§ ASSIGNED TASK: Copy every line of the listing exactly.

§ GIVEN INFORMATION:

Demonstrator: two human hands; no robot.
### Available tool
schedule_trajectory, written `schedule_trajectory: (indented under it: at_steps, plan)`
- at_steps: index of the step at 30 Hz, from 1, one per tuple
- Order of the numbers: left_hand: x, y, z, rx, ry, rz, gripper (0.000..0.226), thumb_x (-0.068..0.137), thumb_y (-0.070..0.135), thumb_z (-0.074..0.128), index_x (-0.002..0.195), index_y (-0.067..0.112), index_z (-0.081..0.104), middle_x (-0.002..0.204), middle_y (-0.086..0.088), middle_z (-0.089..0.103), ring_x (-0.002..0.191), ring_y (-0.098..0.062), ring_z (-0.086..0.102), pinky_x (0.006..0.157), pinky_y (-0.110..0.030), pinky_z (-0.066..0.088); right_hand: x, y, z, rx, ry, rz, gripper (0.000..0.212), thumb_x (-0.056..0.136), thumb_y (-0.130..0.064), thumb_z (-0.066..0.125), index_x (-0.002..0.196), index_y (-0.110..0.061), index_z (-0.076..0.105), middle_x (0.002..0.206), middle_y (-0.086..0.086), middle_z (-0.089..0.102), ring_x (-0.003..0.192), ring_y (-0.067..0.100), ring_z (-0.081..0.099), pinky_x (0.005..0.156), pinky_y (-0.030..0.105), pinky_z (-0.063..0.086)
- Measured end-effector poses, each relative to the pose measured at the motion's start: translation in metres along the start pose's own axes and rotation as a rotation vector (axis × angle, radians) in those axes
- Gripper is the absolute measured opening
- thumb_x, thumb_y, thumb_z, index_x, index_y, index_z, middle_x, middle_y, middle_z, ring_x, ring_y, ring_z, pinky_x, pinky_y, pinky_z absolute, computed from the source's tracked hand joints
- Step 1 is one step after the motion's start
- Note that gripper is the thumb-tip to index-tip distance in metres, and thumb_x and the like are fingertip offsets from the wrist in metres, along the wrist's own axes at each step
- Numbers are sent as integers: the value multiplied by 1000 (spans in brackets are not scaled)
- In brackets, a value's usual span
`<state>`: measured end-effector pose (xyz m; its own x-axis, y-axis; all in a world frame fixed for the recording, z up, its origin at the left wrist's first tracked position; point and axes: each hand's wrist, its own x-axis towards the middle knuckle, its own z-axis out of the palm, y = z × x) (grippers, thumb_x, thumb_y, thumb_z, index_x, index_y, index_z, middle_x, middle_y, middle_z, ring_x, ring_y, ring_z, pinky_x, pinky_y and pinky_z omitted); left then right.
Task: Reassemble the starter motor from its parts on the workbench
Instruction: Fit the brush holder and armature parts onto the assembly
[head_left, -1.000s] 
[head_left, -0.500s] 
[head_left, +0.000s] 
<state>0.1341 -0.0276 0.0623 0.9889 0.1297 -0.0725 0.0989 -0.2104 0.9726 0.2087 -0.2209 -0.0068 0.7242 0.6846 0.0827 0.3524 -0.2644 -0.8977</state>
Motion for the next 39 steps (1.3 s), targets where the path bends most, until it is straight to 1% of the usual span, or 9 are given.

§ EXERCISE SOLUTION:
Demonstrator: two human hands; no robot.
### Available tool
schedule_trajectory, written `schedule_trajectory: (indented under it: at_steps, plan)`
- at_steps: index of the step at 30 Hz, from 1, one per tuple
- Order of the numbers: left_hand: x, y, z, rx, ry, rz, gripper (0.000..0.226), thumb_x (-0.068..0.137), thumb_y (-0.070..0.135), thumb_z (-0.074..0.128), index_x (-0.002..0.195), index_y (-0.067..0.112), index_z (-0.081..0.104), middle_x (-0.002..0.204), middle_y (-0.086..0.088), middle_z (-0.089..0.103), ring_x (-0.002..0.191), ring_y (-0.098..0.062), ring_z (-0.086..0.102), pinky_x (0.006..0.157), pinky_y (-0.110..0.030), pinky_z (-0.066..0.088); right_hand: x, y, z, rx, ry, rz, gripper (0.000..0.212), thumb_x (-0.056..0.136), thumb_y (-0.130..0.064), thumb_z (-0.066..0.125), index_x (-0.002..0.196), index_y (-0.110..0.061), index_z (-0.076..0.105), middle_x (0.002..0.206), middle_y (-0.086..0.086), middle_z (-0.089..0.102), ring_x (-0.003..0.192), ring_y (-0.067..0.100), ring_z (-0.081..0.099), pinky_x (0.005..0.156), pinky_y (-0.030..0.105), pinky_z (-0.063..0.086)
- Measured end-effector poses, each relative to the pose measured at the motion's start: translation in metres along the start pose's own axes and rotation as a rotation vector (axis × angle, radians) in those axes
- Gripper is the absolute measured opening
- thumb_x, thumb_y, thumb_z, index_x, index_y, index_z, middle_x, middle_y, middle_z, ring_x, ring_y, ring_z, pinky_x, pinky_y, pinky_z absolute, computed from the source's tracked hand joints
- Step 1 is one step after the motion's start
- Note that gripper is the thumb-tip to index-tip distance in metres, and thumb_x and the like are fingertip offsets from the wrist in metres, along the wrist's own axes at each step
- Numbers are sent as integers: the value multiplied by 1000 (spans in brackets are not scaled)
- In brackets, a value's usual span
`<state>`: measured end-effector pose (xyz m; its own x-axis, y-axis; all in a world frame fixed for the recording, z up, its origin at the left wrist's first tracked position; point and axes: each hand's wrist, its own x-axis towards the middle knuckle, its own z-axis out of the palm, y = z × x) (grippers, thumb_x, thumb_y, thumb_z, index_x, index_y, index_z, middle_x, middle_y, middle_z, ring_x, ring_y, ring_z, pinky_x, pinky_y and pinky_z omitted); left then right.
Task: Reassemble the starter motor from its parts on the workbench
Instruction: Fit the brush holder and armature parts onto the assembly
[head_left, -1.000s] 
[head_left, -0.500s] 
[head_left, +0.000s] 
<state>0.1341 -0.0276 0.0623 0.9889 0.1297 -0.0725 0.0989 -0.2104 0.9726 0.2087 -0.2209 -0.0068 0.7242 0.6846 0.0827 0.3524 -0.2644 -0.8977</state>
Motion for the next 39 steps (1.3 s), targets where the path bends most, until it is straight to 1% of the usual span, or 9 are given.

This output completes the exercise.